Department of Psychology, Wilfrid Laurier University, Waterloo, Ontario, Canada.
Behav Res Methods. 2018 Aug;50(4):1673-1685. doi: 10.3758/s13428-018-1024-9.
Collective behaviors are observed throughout nature, from bacterial colonies to human societies. Important theoretical breakthroughs have recently been made in understanding why animals produce group behaviors and how they coordinate their activities, build collective structures, and make decisions. However, standardized experimental methods to test these findings have been lacking. Notably, easily and unambiguously determining the membership of a group and the responses of an individual within that group is still a challenge. The radial arm maze is presented here as a new standardized method to investigate collective exploration and decision-making in animal groups. This paradigm gives individuals within animal groups the opportunity to make choices among a set of discrete alternatives, and these choices can easily be tracked over long periods of time. We demonstrate the usefulness of this paradigm by performing a set of refuge-site selection experiments with groups of fish. Using an open-source, robust custom image-processing algorithm, we automatically counted the number of animals in each arm of the maze to identify the majority choice. We also propose a new index to quantify the degree of group cohesion in this context. The radial arm maze paradigm provides an easy way to categorize and quantify the choices made by animals.
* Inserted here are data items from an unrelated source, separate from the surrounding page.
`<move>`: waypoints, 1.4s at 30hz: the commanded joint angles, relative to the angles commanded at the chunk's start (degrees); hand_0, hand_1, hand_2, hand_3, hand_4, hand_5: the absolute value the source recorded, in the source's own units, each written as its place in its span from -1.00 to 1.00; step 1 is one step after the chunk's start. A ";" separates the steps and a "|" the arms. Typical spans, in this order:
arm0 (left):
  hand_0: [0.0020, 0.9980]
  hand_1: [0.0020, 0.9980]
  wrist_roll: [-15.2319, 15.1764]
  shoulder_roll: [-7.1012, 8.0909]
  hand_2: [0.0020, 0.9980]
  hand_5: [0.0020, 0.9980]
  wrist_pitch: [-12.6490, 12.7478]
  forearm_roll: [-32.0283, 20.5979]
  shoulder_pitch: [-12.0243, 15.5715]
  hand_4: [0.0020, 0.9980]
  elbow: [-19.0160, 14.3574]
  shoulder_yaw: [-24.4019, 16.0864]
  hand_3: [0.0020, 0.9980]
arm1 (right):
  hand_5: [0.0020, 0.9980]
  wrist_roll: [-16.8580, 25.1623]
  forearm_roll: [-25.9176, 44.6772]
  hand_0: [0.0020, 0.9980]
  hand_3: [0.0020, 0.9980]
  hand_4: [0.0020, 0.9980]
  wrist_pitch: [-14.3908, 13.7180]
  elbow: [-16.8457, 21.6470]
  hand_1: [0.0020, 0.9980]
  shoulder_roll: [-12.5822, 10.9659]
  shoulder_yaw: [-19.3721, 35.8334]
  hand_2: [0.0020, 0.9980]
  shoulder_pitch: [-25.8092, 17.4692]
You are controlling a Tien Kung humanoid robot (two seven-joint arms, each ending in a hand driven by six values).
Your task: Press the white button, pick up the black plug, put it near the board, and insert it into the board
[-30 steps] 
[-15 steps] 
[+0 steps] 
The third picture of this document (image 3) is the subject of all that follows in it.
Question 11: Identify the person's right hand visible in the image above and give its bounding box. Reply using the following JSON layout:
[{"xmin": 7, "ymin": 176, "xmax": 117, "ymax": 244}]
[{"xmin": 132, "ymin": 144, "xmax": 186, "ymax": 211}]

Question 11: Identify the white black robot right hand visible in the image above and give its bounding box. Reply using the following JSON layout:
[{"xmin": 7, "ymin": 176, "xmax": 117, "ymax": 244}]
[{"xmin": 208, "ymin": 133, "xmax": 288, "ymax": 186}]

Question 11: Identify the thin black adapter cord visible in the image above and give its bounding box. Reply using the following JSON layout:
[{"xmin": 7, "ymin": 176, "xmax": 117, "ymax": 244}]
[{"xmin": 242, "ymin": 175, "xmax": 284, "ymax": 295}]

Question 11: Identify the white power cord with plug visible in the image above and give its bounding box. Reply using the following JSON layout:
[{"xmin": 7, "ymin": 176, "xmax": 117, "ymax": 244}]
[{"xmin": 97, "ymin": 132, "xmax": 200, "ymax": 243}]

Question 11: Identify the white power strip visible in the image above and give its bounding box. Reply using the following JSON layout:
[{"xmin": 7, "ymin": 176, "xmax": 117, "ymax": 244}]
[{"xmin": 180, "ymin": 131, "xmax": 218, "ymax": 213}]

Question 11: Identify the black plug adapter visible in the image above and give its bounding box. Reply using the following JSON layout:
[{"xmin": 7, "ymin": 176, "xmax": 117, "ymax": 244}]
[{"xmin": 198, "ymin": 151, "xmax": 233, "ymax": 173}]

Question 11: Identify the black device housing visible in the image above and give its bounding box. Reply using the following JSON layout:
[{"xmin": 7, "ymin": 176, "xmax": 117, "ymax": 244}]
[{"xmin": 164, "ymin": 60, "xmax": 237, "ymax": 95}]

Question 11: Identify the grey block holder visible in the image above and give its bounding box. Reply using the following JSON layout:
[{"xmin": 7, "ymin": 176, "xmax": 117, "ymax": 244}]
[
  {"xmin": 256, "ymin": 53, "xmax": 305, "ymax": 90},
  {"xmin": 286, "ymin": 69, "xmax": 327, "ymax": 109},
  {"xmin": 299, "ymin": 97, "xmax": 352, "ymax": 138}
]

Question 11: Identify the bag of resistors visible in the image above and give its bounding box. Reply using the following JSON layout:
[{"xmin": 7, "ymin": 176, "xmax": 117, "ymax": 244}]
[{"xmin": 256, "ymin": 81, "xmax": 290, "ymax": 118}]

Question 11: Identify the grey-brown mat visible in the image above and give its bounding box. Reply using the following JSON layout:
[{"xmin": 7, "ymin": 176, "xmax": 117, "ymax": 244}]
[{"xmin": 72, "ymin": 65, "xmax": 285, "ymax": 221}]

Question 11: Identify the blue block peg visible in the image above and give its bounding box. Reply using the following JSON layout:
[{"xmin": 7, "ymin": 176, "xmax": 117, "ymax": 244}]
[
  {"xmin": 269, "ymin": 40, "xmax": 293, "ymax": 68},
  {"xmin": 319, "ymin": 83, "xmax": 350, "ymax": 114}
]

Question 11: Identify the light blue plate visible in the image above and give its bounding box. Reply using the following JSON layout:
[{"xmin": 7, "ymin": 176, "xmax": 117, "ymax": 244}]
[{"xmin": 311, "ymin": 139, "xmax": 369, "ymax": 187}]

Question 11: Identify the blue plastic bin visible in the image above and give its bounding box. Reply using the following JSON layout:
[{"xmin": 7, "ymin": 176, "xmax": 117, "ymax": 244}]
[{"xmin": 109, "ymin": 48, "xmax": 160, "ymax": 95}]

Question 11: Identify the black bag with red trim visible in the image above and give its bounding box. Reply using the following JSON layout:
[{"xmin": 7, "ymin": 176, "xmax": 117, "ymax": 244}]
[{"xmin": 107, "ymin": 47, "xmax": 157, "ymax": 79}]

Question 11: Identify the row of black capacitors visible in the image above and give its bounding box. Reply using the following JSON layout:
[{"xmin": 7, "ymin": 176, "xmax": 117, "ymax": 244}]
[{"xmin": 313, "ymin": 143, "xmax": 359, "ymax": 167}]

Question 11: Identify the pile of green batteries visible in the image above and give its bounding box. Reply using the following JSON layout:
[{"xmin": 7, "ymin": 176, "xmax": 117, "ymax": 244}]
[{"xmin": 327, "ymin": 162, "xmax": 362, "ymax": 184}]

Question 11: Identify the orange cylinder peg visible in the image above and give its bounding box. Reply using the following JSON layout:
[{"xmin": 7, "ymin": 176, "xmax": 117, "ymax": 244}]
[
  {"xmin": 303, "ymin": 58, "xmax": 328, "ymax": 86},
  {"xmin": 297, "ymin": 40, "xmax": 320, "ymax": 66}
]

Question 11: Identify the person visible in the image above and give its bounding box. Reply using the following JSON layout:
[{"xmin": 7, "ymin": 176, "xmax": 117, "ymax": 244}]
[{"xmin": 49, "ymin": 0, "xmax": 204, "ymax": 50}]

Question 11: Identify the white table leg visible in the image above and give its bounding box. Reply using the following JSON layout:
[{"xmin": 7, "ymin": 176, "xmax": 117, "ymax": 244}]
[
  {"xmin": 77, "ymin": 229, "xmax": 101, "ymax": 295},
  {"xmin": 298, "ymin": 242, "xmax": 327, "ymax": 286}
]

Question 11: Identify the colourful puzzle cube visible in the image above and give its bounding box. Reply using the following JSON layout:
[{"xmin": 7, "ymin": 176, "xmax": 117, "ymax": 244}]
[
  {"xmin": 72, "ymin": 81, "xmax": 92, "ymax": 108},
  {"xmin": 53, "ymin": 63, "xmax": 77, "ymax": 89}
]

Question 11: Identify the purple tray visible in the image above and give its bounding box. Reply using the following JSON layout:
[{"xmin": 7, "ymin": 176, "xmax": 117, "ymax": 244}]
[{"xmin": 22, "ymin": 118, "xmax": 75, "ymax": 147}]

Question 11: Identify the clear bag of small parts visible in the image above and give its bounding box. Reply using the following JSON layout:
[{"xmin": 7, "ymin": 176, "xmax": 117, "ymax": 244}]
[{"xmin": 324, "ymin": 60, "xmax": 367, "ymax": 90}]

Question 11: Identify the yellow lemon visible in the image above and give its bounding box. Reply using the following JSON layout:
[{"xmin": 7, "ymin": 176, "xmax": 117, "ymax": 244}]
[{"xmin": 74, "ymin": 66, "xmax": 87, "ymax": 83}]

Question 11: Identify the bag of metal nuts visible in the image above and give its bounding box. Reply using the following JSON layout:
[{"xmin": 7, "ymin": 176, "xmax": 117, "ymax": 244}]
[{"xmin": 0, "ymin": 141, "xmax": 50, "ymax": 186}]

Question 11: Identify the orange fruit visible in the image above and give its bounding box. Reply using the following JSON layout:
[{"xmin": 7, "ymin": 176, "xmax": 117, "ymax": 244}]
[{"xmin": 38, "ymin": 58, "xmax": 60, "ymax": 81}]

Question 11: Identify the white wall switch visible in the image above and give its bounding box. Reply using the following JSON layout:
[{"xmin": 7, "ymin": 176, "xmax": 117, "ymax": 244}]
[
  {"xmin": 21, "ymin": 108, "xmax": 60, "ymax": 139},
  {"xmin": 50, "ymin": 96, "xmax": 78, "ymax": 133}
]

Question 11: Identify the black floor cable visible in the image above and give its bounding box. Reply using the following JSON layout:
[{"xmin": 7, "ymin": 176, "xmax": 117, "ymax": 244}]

It makes it possible to readily apply the traditional uses of the radial arm maze with single animals to the study of animal groups. Moreover, it opens up the possibility of studying questions specifically related to collective behaviors.
集体行为在自然界中随处可见,从细菌菌落到人类社会。最近在理解动物产生群体行为的原因以及它们如何协调活动、构建集体结构和做出决策方面取得了重要的理论突破。然而,缺乏测试这些发现的标准化实验方法。值得注意的是,轻松、明确地确定群体的成员以及该群体中个体的反应仍然是一个挑战。本文提出了放射臂迷宫作为一种新的标准化方法,用于研究动物群体中的集体探索和决策。该范式为动物群体中的个体提供了在一组离散选择中做出选择的机会,并且这些选择可以很容易地在长时间内进行跟踪。我们通过使用一组鱼类进行避难所选择实验来证明该范式的有用性。使用开源、强大的自定义图像处理算法,我们自动计算迷宫每个臂中的动物数量,以确定多数选择。我们还提出了一个新的指数来量化这种情况下的群体凝聚力程度。放射臂迷宫范式提供了一种简单的方法来对动物的选择进行分类和量化。它使得可以很容易地将传统的单个动物使用放射臂迷宫的方法应用于动物群体的研究。此外,它还为研究与集体行为相关的特定问题提供了可能性。